FIG. 4 is a circuit diagram of a conventional ramp wave control circuit.

Claims (3)

[Claims] And 1. A control voltage ramp generator for outputting a sample voltage is the voltage value of the predetermined timing of the ramp and ramp in accordance with the supplied constant current I _0, the sample voltage and the sample voltage A first comparison circuit that receives a reference voltage that is a reference value and outputs a current in accordance with a difference between the sample voltage and the reference voltage; and stores a ramp wave by storing an output of the first comparison circuit. A capacitor that fluctuates the control voltage of the generating circuit and a constant current I ₀ ′ are supplied,
A second comparison circuit to which the sample voltage and the reference voltage are input and output a current when a difference between the sample voltage and the reference voltage exceeds a predetermined value; and an output current of the second comparison circuit.
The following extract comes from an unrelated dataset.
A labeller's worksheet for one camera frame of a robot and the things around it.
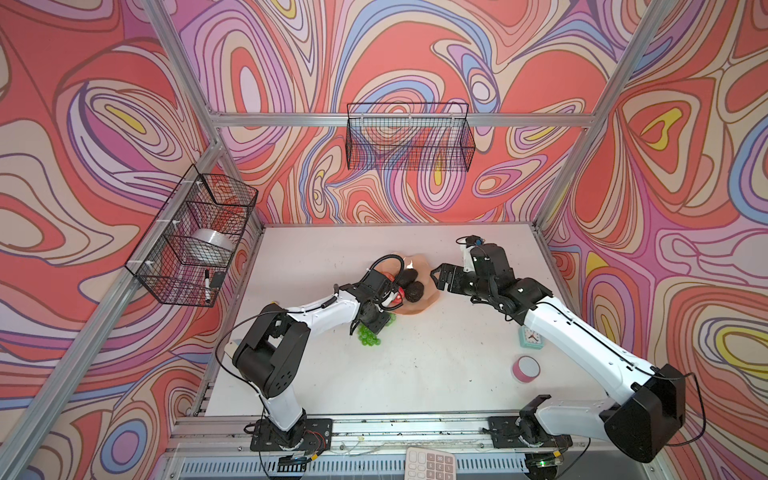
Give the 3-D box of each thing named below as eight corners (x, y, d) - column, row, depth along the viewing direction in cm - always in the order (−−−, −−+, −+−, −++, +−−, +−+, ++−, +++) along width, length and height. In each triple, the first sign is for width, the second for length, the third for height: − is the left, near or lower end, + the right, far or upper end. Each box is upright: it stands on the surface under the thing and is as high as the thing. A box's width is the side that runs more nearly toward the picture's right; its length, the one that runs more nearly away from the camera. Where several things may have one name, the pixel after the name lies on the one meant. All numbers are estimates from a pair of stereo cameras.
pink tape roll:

And a gate circuit that outputs a current I ₂ while the input is present, wherein the current I ₂
Is added to the constant current I ₀ supplied to the comparison circuit of
A ramp wave control circuit for maintaining the magnitude of the ramp wave output from the ramp wave generation circuit constant by increasing the maximum value of the output current of the comparison circuit. Wherein said second comparator circuit according to claim 1, characterized in that it comprises a pair of transistors constituting the differential amplifier, a constant current source for supplying a constant current I ₁ that is connected to each of the transistors Ramp wave control circuit. 3. The gate circuit includes a transistor whose emitter is grounded, and a mirror circuit connected to the transistor. An input to the gate circuit is input to a base of the transistor whose emitter is grounded. The current I2 output from the circuit is output from a mirror circuit connected to the transistor, and the magnitude of the current I2 is
The ramp wave control circuit according to claim 1, wherein the control circuit changes according to a magnitude of an input to the gate circuit.